Disulfide bridge arrangement of cyclotide domains and sequence comparison with UMI11. The putative cyclotide domain deduced from the Umi11 ORF (amino acid positions 56–88) was aligned with those of the mature Kalata B5 (subfamily 1), cycloviolacin O10 (subfamily 1), and cycloviolacin O12 (subfamily 2) proteins. The six highly conserved Cys residues are shaded black. Lines (top) refer to internal disulfide bridges. The extended line (bottom) refers to the ring closure between Ile and Pro. Identical or highly similar (Ile/Leu, Ser/Thr, Arg/Lys) positions dominating a column are shaded gray. Gaps were introduced to maximize the alignment.

Figure 7.

Proposed scheme for distinct signaling pathways during U. maydis infection. Expression of Umi2 is strongly induced during hyphal colonization within plant tissue (arrows) and weakly by intimate contacts on the surface (dashed arrow). Umi2 and PR-1 are at least in part coregulated and not specific for U. maydis infection.

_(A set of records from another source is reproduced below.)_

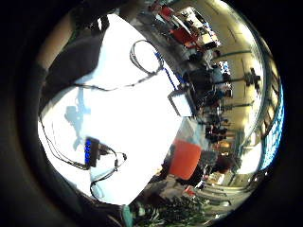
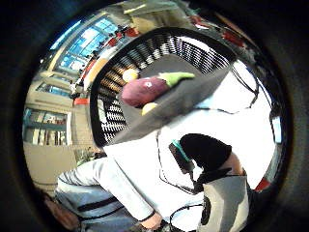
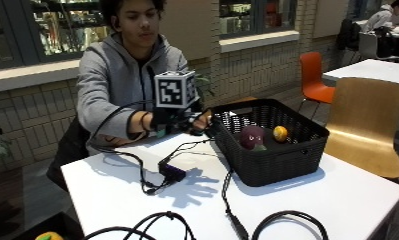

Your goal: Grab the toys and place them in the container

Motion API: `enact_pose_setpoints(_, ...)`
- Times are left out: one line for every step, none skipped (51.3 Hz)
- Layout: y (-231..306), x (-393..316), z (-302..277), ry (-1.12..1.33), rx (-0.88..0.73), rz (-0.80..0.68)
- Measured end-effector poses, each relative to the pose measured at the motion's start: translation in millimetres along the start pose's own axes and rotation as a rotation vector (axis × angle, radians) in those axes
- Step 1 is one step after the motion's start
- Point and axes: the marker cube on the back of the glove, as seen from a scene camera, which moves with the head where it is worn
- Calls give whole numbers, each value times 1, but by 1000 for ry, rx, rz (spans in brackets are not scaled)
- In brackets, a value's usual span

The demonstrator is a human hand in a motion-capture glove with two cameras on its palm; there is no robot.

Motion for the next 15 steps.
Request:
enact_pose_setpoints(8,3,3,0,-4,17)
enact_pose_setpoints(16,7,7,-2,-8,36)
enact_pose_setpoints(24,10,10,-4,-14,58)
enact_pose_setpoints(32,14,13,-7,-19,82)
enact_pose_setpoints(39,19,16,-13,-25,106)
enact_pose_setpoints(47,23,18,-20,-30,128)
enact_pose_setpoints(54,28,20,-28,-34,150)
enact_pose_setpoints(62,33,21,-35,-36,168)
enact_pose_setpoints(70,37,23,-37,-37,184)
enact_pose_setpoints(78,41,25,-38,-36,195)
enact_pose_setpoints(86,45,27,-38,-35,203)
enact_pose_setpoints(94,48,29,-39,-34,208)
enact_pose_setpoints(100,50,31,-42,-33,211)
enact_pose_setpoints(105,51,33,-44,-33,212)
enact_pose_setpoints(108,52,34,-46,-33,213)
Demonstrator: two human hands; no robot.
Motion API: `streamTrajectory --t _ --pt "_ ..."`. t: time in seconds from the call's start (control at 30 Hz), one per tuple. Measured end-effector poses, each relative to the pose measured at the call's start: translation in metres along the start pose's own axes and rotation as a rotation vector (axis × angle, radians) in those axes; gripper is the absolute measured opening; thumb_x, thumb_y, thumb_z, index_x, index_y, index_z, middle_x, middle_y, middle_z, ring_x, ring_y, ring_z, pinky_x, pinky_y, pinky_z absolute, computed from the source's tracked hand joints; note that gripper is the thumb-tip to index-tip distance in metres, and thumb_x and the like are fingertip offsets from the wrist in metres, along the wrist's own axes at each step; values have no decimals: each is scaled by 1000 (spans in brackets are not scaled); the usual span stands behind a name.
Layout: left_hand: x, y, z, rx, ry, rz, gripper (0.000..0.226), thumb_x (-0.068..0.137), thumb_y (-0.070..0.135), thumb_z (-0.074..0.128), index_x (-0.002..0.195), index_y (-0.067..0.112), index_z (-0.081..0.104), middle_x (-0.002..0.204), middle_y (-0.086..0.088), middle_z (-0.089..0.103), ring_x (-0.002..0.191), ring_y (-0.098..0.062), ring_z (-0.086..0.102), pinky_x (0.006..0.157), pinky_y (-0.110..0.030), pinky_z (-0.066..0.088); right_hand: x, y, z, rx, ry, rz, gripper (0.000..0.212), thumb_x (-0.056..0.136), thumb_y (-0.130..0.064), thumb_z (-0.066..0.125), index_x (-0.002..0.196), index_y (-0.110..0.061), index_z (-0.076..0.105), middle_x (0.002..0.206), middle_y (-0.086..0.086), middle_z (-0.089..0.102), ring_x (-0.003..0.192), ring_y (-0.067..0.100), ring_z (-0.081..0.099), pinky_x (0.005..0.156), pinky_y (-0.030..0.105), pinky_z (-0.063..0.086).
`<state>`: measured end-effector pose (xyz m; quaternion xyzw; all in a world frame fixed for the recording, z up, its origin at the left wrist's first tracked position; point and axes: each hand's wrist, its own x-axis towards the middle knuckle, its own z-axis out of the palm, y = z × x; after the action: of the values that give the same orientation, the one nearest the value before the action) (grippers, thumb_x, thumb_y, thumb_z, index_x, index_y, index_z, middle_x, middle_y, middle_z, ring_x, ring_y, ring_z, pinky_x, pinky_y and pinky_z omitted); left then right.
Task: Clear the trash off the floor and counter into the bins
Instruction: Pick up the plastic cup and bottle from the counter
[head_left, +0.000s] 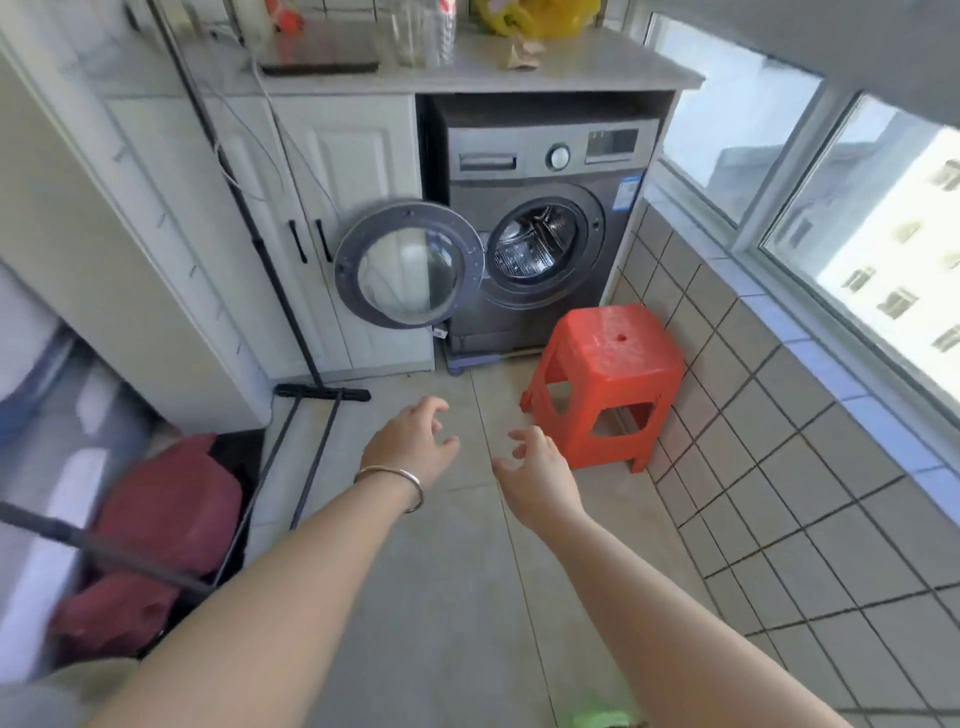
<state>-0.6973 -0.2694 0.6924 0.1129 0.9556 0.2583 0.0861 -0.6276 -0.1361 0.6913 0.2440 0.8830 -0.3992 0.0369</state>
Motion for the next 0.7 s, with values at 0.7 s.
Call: streamTrajectory --t 0.7 --pt "197 -27 -196 -187 176 31 43 85 34 54 127 26 47 119 4 61 108 -17 58 96 -36 48 179 -234 -7 67 3 -171 48 87 -32 51 133 -21 43 128 2 55 113 22 55 91 35 48"
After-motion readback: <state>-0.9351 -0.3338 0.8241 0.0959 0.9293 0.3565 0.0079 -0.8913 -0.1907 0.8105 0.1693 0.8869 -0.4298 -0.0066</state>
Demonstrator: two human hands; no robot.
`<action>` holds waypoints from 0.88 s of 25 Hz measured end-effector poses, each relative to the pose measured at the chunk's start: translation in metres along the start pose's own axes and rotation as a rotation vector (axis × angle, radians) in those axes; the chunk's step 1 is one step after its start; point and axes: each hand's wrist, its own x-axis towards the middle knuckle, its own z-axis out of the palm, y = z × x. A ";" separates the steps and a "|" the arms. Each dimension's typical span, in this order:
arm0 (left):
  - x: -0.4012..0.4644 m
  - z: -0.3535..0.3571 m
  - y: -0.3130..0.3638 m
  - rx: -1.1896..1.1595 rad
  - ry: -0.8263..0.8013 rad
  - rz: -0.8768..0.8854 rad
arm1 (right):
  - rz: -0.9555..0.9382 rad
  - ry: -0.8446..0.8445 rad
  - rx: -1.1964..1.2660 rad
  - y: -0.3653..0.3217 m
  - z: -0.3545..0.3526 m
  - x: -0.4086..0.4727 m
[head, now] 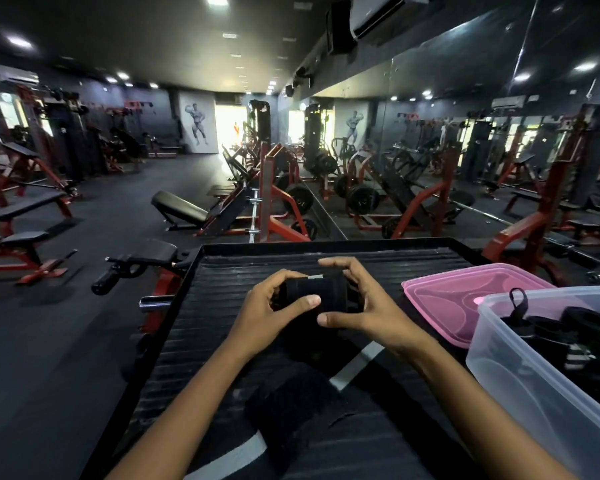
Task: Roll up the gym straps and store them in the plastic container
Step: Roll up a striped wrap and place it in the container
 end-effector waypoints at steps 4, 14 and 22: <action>-0.003 0.008 0.002 -0.021 -0.025 -0.076 | -0.024 0.025 0.002 0.001 0.006 -0.001; -0.005 0.015 0.009 0.000 0.003 -0.157 | 0.041 -0.073 -0.123 0.001 0.015 -0.004; -0.003 -0.002 0.006 -0.053 -0.191 -0.048 | 0.110 0.067 0.102 0.003 0.009 0.000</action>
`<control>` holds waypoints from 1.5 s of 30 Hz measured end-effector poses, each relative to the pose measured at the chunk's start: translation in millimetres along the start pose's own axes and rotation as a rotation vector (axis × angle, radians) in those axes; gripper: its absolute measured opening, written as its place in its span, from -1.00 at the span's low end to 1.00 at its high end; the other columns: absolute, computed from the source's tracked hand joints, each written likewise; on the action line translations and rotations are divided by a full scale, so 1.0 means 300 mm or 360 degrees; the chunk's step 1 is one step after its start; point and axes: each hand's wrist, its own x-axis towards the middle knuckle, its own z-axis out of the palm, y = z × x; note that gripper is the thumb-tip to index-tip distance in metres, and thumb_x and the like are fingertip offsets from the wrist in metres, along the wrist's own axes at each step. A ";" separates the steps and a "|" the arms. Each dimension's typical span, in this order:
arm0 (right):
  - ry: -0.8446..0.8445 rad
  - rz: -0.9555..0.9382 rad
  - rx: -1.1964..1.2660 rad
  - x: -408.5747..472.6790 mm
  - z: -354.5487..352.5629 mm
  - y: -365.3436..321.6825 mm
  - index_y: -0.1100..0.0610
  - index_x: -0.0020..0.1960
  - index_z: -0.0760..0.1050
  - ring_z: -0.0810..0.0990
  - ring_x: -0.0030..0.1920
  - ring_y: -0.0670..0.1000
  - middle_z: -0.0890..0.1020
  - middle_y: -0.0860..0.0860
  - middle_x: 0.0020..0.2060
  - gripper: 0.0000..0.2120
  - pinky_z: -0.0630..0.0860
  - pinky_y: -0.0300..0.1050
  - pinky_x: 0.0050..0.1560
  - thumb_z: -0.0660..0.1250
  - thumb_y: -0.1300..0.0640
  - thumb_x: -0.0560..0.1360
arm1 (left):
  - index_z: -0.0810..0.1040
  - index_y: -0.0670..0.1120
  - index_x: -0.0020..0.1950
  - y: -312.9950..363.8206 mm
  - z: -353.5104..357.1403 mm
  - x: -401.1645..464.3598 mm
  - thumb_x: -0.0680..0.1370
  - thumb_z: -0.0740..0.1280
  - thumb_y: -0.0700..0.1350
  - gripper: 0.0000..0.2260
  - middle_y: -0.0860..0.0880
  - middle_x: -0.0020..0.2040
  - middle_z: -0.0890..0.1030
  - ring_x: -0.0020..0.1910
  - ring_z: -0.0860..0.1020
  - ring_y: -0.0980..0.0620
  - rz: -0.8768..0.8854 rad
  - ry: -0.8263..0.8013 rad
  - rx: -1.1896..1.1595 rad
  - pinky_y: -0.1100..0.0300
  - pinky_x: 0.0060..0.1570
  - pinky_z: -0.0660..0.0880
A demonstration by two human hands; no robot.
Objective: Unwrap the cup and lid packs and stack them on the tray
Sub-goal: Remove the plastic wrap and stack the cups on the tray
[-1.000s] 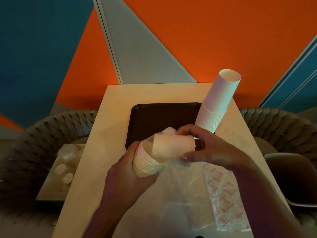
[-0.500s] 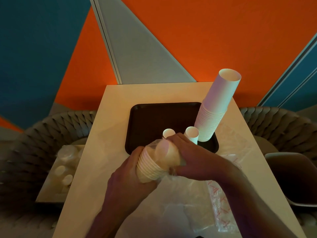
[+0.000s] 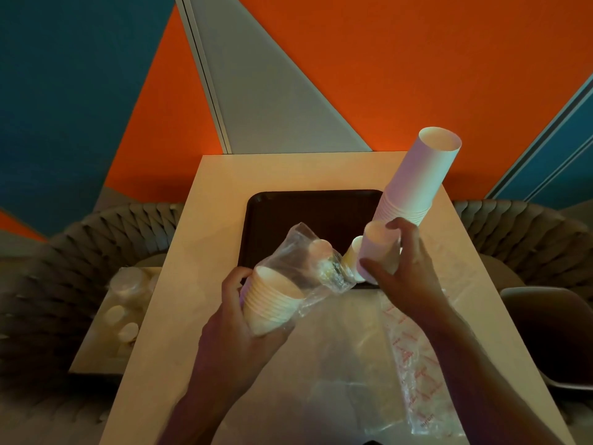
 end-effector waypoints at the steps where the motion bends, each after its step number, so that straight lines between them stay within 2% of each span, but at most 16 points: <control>1: 0.0095 -0.0009 0.0008 0.012 0.003 -0.002 0.00 0.34 0.29 0.45 0.10 0.03 0.45 -0.04 0.16 -0.38 0.42 -0.05 -0.01 0.56 0.14 0.42 | 0.06 0.51 0.18 0.000 0.001 -0.002 0.27 0.60 0.17 -0.21 0.32 0.08 0.48 -0.04 0.57 0.24 -0.0008 -0.0002 -0.0006 0.12 -0.16 0.64; 5: 0.0258 0.0028 -0.0048 0.057 0.043 0.005 0.10 0.29 0.37 0.45 0.07 0.02 0.45 -0.06 0.13 -0.45 0.41 -0.08 -0.02 0.57 0.11 0.42 | 0.13 0.48 0.19 0.006 0.004 -0.008 0.29 0.59 0.18 -0.27 0.33 0.10 0.49 -0.01 0.57 0.20 -0.0042 -0.0051 -0.0056 0.03 -0.11 0.62; 9: 0.0243 0.0033 -0.0184 0.087 0.094 0.054 0.08 0.22 0.38 0.43 0.01 -0.01 0.55 0.05 0.14 -0.50 0.35 -0.13 -0.06 0.57 0.09 0.41 | 0.08 0.49 0.19 0.006 0.000 -0.019 0.29 0.59 0.16 -0.23 0.37 0.08 0.45 -0.01 0.54 0.27 -0.0039 -0.0070 -0.0050 0.20 -0.14 0.57; 12: 0.0224 0.0044 -0.0253 0.093 0.118 0.080 0.04 0.19 0.35 0.49 0.03 0.07 0.57 0.07 0.13 -0.51 0.42 -0.06 -0.10 0.57 0.08 0.41 | 0.09 0.47 0.20 0.001 -0.004 -0.027 0.29 0.59 0.15 -0.24 0.36 0.08 0.45 -0.01 0.54 0.25 -0.0069 -0.0067 -0.0062 0.32 -0.18 0.51; 15: 0.0175 0.0043 -0.0368 0.087 0.139 0.095 0.03 0.22 0.37 0.53 0.09 0.15 0.57 0.08 0.18 -0.55 0.54 0.05 -0.07 0.53 0.05 0.45 | 0.08 0.48 0.19 -0.003 -0.010 -0.037 0.30 0.59 0.14 -0.23 0.37 0.06 0.45 -0.02 0.53 0.27 -0.0093 -0.0057 -0.0063 0.36 -0.21 0.47; 19: -0.0048 0.0211 -0.0755 0.047 0.174 0.113 0.05 0.28 0.52 0.48 0.23 0.29 0.47 0.11 0.34 -0.62 0.57 0.16 -0.01 0.49 0.05 0.49 | 0.07 0.49 0.20 -0.005 -0.018 -0.041 0.30 0.59 0.16 -0.23 0.37 0.06 0.45 -0.03 0.53 0.27 -0.0102 -0.0046 -0.0048 0.30 -0.19 0.50; 26: -0.0137 0.0263 -0.0917 0.024 0.157 0.111 -0.02 0.36 0.51 0.38 0.29 0.27 0.37 0.10 0.40 -0.53 0.58 0.21 0.06 0.47 0.12 0.48 | 0.05 0.50 0.20 0.005 -0.024 -0.031 0.31 0.58 0.17 -0.23 0.38 0.07 0.43 -0.03 0.53 0.27 -0.0064 -0.0049 -0.0005 0.34 -0.20 0.47; 28: -0.0137 0.0238 -0.0871 0.024 0.142 0.096 0.01 0.35 0.52 0.40 0.27 0.28 0.39 0.12 0.39 -0.54 0.55 0.19 0.09 0.47 0.14 0.47 | 0.05 0.49 0.22 0.005 -0.021 -0.029 0.31 0.58 0.18 -0.22 0.37 0.07 0.43 -0.04 0.54 0.25 -0.0045 -0.0051 0.0004 0.32 -0.20 0.49; 30: -0.0056 0.0130 -0.0723 0.033 0.124 0.078 0.09 0.31 0.56 0.50 0.19 0.27 0.50 0.15 0.30 -0.58 0.53 0.11 0.09 0.47 0.21 0.45 | 0.04 0.46 0.21 0.005 -0.018 -0.028 0.30 0.58 0.18 -0.22 0.34 0.07 0.44 -0.05 0.55 0.23 -0.0032 -0.0048 0.0011 0.31 -0.22 0.51; 33: 0.0100 0.0036 -0.0249 0.042 0.076 -0.006 0.10 0.15 0.63 0.61 -0.08 0.03 0.67 0.04 0.00 -0.73 0.55 -0.11 -0.07 0.40 0.30 0.48 | 0.05 0.44 0.17 0.010 -0.013 -0.029 0.28 0.57 0.21 -0.24 0.30 0.05 0.47 -0.08 0.56 0.21 -0.0045 -0.0045 -0.0007 0.25 -0.23 0.54; 34: 0.0121 0.0038 -0.0092 0.041 0.056 -0.048 0.08 0.09 0.65 0.60 -0.18 -0.08 0.68 -0.03 -0.11 -0.78 0.52 -0.22 -0.13 0.38 0.30 0.50 | 0.06 0.44 0.17 0.013 -0.013 -0.028 0.28 0.57 0.22 -0.25 0.30 0.04 0.47 -0.08 0.56 0.21 -0.0049 -0.0047 -0.0013 0.20 -0.22 0.57; 36: 0.0089 0.0050 0.0189 0.040 0.018 -0.131 0.08 0.00 0.69 0.58 -0.28 -0.13 0.68 -0.08 -0.23 -0.81 0.46 -0.36 -0.24 0.38 0.31 0.53 | 0.06 0.48 0.16 0.024 -0.013 -0.026 0.26 0.52 0.31 -0.28 0.32 0.04 0.47 -0.07 0.56 0.22 -0.0055 -0.0061 -0.0029 0.16 -0.19 0.59; 39: -0.0166 -0.0025 0.0416 0.037 -0.028 -0.228 0.07 -0.04 0.71 0.62 -0.30 -0.10 0.71 -0.07 -0.26 -0.82 0.50 -0.25 -0.28 0.41 0.32 0.53 | 0.03 0.56 0.14 0.038 -0.009 -0.022 0.23 0.45 0.39 -0.31 0.35 0.04 0.45 -0.07 0.55 0.24 -0.0058 -0.0087 -0.0019 0.18 -0.17 0.59; 42: -0.0500 -0.0142 0.0430 0.034 -0.046 -0.263 0.05 -0.04 0.72 0.58 -0.35 -0.22 0.70 -0.17 -0.29 -0.80 0.41 -0.39 -0.32 0.42 0.31 0.54 | 0.07 0.53 0.15 0.042 -0.001 -0.022 0.30 0.54 0.24 -0.29 0.36 0.05 0.45 -0.04 0.54 0.23 -0.0047 -0.0113 -0.0015 0.07 -0.10 0.62; 45: -0.0738 -0.0174 0.0520 0.030 -0.044 -0.269 0.01 -0.02 0.73 0.67 -0.28 -0.14 0.72 -0.13 -0.26 -0.91 0.53 -0.25 -0.29 0.47 0.16 0.53 | 0.07 0.58 0.14 0.053 0.002 -0.025 0.32 0.56 0.19 -0.28 0.34 0.01 0.49 -0.06 0.55 0.23 -0.0038 -0.0126 -0.0024 0.09 -0.11 0.60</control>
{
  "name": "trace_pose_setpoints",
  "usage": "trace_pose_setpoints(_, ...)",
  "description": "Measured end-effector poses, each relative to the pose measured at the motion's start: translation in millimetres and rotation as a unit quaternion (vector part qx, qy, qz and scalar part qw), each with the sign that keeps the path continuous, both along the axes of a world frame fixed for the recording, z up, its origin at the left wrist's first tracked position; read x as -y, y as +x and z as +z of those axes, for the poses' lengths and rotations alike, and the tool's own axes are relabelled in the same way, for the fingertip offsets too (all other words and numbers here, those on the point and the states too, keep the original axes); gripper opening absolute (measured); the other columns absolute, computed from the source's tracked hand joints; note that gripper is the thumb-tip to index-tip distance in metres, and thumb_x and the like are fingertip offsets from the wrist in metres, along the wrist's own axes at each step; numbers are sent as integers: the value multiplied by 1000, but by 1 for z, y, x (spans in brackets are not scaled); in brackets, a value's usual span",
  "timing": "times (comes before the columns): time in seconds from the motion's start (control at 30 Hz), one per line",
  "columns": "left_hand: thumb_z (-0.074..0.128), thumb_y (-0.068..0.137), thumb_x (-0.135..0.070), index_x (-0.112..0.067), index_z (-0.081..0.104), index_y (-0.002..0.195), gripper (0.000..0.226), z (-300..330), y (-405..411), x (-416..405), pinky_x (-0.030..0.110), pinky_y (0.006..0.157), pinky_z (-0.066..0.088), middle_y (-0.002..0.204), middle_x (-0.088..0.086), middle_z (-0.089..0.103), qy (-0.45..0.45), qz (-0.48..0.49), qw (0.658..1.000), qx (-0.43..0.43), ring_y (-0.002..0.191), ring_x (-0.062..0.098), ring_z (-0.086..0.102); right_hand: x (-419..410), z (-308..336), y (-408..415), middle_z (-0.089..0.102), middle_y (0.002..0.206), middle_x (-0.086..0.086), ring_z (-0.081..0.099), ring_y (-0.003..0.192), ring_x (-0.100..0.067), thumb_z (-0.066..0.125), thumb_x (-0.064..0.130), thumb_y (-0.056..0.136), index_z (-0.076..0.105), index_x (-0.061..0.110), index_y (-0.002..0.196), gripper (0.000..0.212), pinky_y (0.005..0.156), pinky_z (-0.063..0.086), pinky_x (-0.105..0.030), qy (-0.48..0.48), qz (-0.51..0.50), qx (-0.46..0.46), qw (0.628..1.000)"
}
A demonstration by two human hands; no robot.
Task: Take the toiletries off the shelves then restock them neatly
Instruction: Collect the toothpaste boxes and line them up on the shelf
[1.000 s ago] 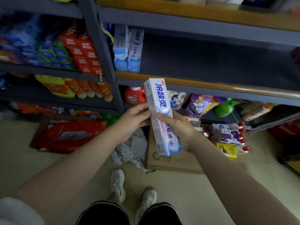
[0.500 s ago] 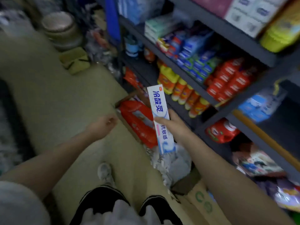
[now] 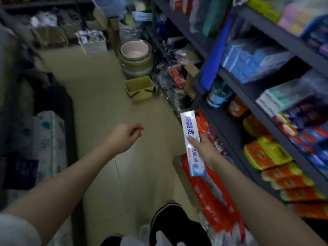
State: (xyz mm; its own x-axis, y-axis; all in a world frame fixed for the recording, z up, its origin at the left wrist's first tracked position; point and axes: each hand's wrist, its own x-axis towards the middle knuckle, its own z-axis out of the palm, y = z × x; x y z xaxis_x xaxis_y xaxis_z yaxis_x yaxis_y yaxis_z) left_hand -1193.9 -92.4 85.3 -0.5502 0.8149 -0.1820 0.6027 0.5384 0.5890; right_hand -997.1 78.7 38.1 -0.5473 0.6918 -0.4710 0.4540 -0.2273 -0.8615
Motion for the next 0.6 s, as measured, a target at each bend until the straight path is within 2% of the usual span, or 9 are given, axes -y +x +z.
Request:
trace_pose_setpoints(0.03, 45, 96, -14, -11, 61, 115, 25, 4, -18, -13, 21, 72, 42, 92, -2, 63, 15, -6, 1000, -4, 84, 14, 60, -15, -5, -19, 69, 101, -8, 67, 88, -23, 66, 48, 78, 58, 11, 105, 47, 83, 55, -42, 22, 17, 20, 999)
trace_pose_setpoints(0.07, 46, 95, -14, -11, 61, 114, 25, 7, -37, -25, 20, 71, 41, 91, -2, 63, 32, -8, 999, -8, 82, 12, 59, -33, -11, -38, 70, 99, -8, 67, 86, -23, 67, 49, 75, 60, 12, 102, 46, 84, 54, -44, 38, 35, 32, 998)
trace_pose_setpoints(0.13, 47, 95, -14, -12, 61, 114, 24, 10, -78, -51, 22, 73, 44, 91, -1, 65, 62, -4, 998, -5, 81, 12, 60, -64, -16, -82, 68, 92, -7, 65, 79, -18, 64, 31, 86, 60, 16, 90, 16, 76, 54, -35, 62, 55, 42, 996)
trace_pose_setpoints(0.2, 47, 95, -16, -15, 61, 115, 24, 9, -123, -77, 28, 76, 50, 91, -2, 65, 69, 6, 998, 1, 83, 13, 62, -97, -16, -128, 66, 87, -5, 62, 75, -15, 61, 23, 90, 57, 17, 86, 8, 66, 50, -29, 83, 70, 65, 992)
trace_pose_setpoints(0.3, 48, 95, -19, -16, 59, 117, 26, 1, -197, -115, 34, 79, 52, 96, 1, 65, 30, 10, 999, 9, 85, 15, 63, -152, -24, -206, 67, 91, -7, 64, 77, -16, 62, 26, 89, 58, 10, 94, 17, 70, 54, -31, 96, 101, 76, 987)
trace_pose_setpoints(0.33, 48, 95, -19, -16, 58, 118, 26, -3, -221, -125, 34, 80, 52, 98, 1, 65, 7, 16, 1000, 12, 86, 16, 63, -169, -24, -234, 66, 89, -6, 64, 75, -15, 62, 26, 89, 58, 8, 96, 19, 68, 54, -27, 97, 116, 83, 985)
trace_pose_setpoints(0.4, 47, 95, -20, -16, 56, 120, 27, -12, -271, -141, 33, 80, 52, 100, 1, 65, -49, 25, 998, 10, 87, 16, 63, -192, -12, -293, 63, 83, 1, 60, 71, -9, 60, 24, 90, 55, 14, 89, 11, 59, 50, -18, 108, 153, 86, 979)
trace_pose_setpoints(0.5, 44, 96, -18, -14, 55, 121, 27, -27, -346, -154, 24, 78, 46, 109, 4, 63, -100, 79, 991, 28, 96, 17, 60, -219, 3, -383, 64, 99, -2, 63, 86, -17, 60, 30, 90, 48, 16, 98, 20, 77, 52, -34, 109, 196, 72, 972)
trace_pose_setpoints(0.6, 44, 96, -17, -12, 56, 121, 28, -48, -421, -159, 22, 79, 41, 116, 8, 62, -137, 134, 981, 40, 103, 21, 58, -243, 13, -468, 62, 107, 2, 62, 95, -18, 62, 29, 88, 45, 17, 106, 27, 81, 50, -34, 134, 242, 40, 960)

Expression of Umi7 is influenced by hyphal growth within plant tissue and developmental signals as triggered during U. maydis colonization. Induced expression of Umi6, 8, and 11 results from developmental responses to U. maydis infection. White arrow heads refer to defense-related functions, while remaining Umi genes might have functions in fungal support. See text for further details.